TRY IT.
Scan the entries below for "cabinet" and copy each line that holds it.

(Records excerpted from a collection)
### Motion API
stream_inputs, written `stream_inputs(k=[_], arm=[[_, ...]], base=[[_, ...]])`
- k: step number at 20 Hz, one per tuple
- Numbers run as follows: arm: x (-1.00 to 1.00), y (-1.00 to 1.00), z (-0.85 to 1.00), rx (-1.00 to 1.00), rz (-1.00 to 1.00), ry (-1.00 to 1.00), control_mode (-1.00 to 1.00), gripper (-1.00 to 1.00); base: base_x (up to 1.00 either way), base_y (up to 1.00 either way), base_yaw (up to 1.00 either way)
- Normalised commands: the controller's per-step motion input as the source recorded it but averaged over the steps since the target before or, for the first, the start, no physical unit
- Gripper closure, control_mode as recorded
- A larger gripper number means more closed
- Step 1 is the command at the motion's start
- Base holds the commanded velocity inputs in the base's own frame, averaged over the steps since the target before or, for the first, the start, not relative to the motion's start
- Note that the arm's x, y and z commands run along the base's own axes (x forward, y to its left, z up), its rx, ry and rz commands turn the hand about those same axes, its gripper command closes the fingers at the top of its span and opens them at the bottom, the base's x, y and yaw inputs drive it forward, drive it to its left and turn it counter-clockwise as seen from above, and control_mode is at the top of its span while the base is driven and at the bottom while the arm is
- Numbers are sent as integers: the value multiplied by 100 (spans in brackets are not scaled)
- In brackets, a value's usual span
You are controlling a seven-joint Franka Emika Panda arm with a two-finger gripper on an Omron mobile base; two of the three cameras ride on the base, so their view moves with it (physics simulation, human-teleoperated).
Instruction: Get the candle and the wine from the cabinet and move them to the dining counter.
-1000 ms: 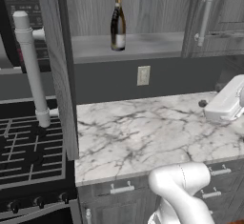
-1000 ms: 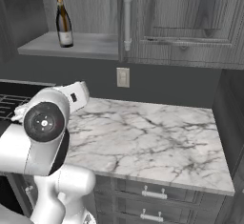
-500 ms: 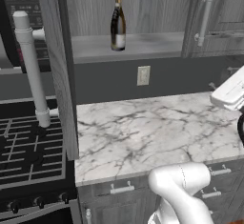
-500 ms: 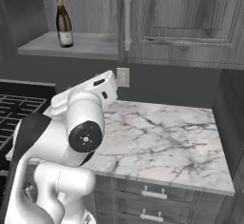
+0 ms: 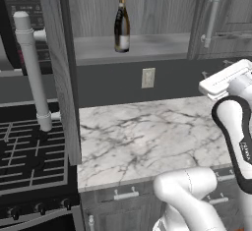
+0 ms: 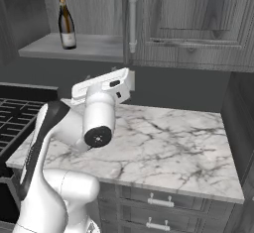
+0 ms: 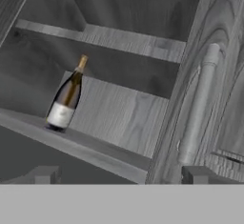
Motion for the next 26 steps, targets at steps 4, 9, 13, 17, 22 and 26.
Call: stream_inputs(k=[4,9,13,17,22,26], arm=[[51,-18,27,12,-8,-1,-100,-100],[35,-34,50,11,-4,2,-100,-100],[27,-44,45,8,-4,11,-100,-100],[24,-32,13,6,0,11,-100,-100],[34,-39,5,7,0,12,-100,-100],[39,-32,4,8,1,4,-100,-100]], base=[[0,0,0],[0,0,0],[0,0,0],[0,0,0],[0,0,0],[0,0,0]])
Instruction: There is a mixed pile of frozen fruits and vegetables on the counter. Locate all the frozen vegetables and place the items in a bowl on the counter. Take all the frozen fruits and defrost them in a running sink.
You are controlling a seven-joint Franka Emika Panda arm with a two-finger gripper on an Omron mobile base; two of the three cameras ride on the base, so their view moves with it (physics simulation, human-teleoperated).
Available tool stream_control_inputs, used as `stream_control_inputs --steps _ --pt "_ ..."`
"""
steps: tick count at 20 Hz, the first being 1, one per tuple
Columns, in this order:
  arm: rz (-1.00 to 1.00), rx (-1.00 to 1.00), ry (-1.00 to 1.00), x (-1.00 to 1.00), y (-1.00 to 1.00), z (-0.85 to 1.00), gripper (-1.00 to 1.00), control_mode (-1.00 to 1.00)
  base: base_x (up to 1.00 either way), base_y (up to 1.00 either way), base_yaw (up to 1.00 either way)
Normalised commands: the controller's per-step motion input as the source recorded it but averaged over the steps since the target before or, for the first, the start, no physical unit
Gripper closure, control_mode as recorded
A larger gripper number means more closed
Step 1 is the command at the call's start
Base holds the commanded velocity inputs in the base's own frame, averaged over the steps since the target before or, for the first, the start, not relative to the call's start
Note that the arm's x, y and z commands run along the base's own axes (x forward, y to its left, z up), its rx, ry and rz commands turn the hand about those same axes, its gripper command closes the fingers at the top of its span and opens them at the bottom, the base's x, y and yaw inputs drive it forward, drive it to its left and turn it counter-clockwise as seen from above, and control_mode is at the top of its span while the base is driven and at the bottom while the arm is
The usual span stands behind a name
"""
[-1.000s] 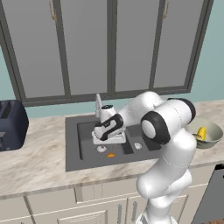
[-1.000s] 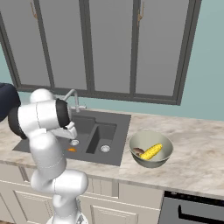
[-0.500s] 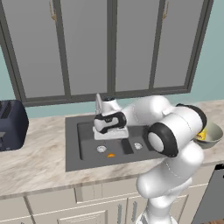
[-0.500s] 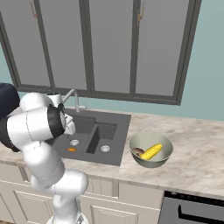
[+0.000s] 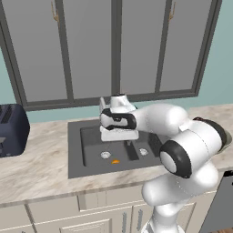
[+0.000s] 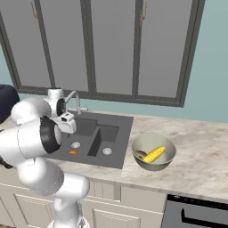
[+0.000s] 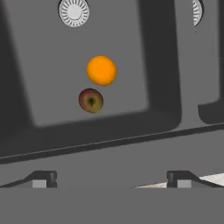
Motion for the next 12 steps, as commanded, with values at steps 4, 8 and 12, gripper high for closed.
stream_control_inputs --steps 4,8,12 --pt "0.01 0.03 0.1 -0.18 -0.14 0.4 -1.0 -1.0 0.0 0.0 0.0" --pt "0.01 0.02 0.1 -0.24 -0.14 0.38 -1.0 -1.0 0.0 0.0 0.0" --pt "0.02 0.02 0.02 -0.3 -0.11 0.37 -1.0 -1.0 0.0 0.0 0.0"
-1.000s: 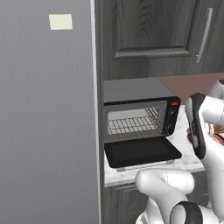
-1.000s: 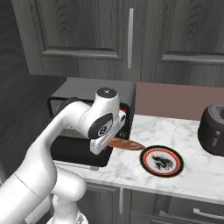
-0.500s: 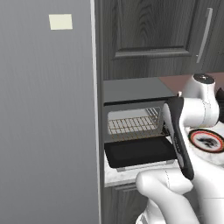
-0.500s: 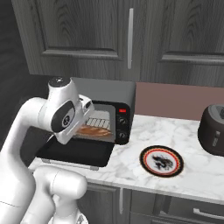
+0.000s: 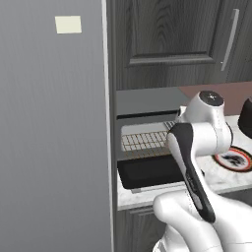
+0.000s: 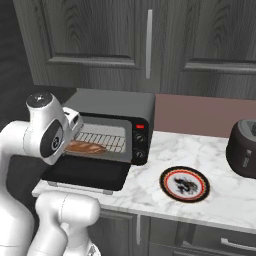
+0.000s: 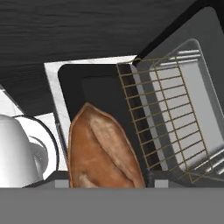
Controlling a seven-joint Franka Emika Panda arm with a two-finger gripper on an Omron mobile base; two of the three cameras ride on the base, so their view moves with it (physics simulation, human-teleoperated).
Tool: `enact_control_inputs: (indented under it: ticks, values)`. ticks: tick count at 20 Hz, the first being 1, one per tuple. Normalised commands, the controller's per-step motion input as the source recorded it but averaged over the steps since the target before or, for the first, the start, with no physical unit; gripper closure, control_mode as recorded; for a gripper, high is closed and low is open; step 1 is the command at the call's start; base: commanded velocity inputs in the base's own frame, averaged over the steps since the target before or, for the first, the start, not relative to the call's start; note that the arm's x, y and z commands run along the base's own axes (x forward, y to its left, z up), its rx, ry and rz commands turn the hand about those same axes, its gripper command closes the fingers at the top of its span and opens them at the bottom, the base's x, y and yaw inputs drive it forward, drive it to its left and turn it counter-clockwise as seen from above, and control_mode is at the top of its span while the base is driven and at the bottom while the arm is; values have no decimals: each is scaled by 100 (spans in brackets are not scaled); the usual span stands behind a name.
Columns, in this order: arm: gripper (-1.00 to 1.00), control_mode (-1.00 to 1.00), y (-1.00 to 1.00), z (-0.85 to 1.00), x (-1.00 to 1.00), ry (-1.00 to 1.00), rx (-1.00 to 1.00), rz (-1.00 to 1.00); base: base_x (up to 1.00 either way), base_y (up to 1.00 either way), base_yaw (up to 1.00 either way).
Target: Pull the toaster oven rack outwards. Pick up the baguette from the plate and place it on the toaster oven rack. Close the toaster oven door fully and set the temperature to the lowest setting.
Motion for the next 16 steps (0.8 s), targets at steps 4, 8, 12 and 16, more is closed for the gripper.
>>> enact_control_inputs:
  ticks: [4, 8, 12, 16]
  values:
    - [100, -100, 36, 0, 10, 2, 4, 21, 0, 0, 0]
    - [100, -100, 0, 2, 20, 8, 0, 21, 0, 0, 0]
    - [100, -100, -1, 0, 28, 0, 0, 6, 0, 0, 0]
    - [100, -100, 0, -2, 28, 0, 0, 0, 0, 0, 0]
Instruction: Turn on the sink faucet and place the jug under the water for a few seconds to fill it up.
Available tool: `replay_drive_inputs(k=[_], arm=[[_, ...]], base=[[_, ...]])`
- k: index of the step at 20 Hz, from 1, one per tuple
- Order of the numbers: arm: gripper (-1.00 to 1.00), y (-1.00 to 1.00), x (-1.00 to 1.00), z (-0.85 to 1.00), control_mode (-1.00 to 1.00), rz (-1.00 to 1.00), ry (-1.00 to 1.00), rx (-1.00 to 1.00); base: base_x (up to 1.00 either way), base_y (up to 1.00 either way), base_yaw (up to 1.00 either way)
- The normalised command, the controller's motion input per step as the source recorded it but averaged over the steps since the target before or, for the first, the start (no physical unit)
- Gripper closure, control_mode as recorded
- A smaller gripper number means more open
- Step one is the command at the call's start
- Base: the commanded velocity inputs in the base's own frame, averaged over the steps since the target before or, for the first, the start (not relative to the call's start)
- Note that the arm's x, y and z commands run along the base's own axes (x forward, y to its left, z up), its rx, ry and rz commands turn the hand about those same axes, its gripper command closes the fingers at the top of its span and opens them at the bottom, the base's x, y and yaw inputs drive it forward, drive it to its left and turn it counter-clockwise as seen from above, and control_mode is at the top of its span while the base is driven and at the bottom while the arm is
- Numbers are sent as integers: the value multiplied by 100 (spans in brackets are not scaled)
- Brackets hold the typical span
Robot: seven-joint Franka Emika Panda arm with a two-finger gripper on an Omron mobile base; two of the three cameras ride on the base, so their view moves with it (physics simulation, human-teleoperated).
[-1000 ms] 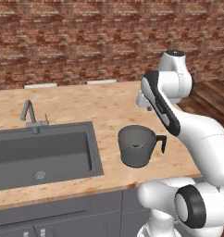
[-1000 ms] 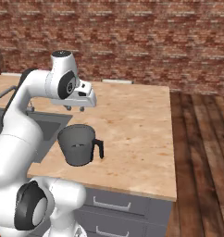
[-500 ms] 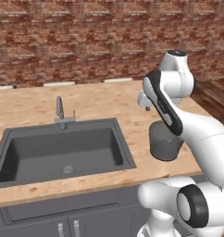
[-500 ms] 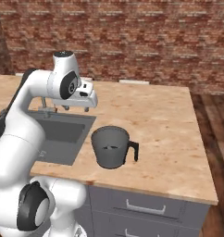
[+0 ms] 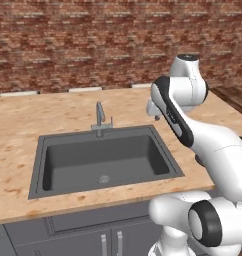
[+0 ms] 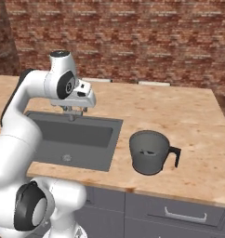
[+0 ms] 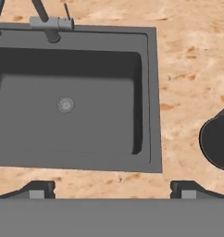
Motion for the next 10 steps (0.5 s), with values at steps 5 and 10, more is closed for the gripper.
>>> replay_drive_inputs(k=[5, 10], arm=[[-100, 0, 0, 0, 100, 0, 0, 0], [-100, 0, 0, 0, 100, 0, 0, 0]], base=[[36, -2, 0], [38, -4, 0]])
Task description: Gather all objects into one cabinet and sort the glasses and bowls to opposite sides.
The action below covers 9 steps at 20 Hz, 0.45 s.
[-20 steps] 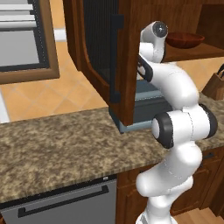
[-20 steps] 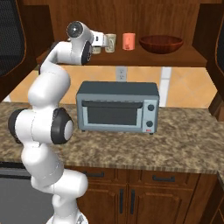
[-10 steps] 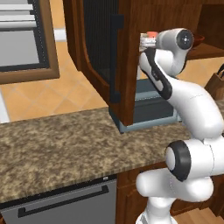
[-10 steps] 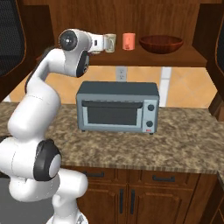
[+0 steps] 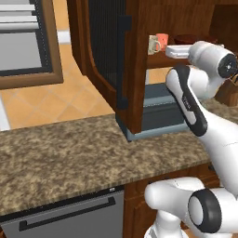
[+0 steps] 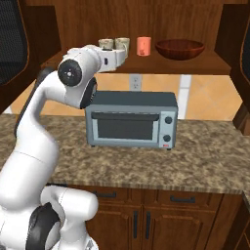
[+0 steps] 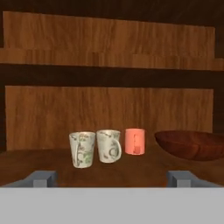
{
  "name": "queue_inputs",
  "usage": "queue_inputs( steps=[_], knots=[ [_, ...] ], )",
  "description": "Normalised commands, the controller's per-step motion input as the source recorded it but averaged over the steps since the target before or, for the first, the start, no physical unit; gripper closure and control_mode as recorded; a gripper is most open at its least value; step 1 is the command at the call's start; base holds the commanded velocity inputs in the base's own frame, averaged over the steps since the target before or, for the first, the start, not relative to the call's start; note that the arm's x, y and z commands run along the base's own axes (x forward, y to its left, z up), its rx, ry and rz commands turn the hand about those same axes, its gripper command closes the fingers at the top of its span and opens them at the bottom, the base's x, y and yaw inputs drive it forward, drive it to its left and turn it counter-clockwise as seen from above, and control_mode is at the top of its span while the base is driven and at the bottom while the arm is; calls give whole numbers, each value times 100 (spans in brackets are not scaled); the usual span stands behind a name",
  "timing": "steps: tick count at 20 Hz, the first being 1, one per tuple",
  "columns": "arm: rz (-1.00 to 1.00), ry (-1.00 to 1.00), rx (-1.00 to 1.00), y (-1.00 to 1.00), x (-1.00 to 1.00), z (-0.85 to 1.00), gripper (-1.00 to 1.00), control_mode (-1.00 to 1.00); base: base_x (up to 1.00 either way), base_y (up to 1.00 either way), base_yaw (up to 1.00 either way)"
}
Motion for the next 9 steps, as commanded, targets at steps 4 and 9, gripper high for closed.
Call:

EXERCISE RESPONSE.
Instruction: Get the candle and the wine from the cabinet and move them to the dining counter.
Task description: Gather all objects into one cabinet and sort the glasses and bowls to opposite sides.

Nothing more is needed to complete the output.